### Your goal:
In the listing that follows, locate the line containing "the green leafy" and the line containing "Highlight black eyeglasses.". Retype exactly those two lines and every line between them, and nothing more.

### Dataset records:
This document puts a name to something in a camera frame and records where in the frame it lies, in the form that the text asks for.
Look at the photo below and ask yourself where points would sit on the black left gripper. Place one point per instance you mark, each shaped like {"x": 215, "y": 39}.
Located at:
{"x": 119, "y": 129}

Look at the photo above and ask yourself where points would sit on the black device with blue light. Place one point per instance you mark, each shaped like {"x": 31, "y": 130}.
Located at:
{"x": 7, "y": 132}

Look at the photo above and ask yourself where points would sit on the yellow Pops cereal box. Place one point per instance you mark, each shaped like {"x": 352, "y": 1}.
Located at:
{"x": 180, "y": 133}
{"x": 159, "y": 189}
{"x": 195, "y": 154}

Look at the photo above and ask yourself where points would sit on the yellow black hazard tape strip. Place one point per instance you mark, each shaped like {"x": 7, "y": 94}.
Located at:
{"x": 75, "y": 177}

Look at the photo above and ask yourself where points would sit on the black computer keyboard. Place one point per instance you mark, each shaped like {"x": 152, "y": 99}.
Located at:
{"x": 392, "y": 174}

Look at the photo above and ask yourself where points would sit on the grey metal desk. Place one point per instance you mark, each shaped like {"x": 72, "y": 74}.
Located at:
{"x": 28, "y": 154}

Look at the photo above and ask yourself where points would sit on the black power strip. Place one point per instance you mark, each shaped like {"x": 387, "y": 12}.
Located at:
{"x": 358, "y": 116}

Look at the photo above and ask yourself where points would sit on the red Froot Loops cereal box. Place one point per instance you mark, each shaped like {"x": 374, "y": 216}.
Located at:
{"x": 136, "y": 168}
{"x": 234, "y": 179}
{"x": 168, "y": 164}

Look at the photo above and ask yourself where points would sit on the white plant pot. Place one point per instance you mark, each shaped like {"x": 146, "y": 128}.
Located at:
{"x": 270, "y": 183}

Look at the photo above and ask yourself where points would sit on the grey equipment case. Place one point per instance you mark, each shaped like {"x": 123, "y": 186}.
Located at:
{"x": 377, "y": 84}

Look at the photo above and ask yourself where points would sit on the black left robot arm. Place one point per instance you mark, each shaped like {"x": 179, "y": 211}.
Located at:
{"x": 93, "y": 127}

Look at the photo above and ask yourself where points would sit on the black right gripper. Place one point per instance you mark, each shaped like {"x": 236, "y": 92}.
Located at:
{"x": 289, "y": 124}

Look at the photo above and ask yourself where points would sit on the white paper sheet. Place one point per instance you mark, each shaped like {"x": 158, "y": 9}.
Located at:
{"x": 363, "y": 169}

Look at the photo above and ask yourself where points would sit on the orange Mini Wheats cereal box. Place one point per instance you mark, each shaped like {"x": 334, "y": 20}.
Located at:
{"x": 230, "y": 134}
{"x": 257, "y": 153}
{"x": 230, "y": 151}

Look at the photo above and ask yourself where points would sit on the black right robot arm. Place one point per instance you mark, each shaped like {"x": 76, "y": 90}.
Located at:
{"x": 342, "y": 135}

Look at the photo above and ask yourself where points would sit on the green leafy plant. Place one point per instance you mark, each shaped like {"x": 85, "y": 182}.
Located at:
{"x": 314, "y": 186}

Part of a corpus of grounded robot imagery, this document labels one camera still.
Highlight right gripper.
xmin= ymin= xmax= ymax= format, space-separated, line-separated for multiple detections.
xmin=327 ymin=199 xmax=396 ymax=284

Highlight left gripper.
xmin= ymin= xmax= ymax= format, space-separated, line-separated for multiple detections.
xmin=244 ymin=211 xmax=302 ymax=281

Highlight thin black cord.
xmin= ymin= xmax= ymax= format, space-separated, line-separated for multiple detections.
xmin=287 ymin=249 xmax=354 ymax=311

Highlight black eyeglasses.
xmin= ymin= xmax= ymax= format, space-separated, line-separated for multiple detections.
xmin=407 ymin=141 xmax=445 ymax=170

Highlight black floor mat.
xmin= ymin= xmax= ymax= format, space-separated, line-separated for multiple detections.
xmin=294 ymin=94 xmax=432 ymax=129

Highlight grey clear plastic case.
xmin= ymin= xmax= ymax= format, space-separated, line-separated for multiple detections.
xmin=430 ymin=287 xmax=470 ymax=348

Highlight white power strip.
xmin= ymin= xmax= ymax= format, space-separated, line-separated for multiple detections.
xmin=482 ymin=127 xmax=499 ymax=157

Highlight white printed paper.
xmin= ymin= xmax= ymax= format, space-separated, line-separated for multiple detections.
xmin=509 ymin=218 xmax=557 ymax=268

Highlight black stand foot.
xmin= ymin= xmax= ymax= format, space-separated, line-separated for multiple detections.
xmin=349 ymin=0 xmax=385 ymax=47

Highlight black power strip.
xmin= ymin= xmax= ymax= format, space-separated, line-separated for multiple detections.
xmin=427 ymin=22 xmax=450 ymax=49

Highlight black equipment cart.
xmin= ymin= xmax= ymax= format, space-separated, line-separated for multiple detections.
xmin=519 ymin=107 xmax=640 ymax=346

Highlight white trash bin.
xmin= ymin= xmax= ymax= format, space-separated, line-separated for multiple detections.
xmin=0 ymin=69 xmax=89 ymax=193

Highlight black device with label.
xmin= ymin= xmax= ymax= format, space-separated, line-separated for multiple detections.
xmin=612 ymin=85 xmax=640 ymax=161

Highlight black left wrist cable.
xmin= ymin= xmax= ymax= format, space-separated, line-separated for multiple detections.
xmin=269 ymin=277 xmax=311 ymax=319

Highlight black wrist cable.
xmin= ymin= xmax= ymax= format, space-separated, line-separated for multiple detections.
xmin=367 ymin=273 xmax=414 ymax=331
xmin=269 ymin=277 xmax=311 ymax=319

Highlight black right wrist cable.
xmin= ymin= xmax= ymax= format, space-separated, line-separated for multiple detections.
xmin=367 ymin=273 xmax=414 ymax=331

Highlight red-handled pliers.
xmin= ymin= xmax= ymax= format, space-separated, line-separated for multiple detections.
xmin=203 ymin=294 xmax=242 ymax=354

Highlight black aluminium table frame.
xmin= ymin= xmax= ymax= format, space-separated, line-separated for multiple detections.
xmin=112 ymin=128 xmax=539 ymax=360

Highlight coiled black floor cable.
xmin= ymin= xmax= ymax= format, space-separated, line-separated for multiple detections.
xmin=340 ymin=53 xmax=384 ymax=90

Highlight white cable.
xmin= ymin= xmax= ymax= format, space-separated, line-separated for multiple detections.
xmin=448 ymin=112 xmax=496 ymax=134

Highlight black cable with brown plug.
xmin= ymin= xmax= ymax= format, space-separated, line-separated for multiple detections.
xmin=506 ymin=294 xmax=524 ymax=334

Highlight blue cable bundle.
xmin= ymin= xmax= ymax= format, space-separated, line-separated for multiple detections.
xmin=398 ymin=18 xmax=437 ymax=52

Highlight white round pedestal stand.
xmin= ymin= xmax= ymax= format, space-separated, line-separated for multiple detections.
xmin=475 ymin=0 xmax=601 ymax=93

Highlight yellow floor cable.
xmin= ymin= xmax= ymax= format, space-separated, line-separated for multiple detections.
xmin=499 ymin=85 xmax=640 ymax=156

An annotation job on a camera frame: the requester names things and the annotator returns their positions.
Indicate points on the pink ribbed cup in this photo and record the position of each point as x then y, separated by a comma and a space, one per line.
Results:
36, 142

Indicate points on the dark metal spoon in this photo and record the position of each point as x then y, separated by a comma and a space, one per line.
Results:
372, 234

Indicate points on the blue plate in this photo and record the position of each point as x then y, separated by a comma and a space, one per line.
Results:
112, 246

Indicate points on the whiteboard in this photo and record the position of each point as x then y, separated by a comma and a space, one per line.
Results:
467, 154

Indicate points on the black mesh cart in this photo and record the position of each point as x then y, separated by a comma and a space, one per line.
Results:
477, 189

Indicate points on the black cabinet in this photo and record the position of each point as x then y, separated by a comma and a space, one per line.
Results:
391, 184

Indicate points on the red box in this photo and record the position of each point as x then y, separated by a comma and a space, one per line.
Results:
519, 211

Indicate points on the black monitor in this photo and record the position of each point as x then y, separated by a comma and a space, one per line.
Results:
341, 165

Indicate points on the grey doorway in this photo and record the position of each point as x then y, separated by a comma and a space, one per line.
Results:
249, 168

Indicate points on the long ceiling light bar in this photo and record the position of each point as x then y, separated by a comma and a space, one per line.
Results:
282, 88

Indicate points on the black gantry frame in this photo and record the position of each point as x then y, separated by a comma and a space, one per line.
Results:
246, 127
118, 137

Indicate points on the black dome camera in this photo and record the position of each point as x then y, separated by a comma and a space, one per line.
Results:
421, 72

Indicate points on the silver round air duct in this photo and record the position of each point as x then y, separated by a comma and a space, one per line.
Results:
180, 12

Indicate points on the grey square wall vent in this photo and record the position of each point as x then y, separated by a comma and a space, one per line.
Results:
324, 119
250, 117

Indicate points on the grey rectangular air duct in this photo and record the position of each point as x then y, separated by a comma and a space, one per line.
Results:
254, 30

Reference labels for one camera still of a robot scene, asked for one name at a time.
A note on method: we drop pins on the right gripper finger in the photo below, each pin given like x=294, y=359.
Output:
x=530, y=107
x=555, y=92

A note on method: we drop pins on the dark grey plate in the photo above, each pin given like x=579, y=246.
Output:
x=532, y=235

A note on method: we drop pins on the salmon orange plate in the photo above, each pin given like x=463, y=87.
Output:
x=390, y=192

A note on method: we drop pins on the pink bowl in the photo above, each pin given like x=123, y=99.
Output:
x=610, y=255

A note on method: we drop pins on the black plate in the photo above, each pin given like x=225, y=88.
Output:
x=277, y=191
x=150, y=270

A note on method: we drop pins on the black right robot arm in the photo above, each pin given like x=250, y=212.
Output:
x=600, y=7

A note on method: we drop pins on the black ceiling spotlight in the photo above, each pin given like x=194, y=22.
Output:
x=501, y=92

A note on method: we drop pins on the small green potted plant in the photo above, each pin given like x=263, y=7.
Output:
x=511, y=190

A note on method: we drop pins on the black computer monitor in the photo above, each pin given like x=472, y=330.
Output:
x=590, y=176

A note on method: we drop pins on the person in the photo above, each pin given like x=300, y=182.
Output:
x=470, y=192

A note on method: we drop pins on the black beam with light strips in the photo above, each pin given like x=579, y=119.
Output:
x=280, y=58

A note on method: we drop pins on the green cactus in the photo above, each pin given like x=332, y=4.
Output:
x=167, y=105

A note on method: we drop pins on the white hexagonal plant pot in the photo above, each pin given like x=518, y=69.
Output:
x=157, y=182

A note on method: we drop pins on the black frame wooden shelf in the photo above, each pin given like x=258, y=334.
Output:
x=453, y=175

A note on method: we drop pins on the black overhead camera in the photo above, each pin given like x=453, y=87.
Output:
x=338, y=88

### Exercise solution:
Look at the photo above and ask yourself where points would sit on the green leafy plant. Place one point per instance you mark, each shaped like {"x": 85, "y": 182}.
Located at:
{"x": 314, "y": 186}

Part of a corpus of grounded robot imagery, this document labels one camera still.
Highlight right gripper.
xmin= ymin= xmax= ymax= format, space-separated, line-separated for multiple detections.
xmin=327 ymin=199 xmax=396 ymax=284

Highlight left gripper.
xmin= ymin= xmax= ymax= format, space-separated, line-separated for multiple detections.
xmin=244 ymin=211 xmax=302 ymax=281

Highlight thin black cord.
xmin= ymin= xmax= ymax= format, space-separated, line-separated for multiple detections.
xmin=287 ymin=249 xmax=354 ymax=311

Highlight black eyeglasses.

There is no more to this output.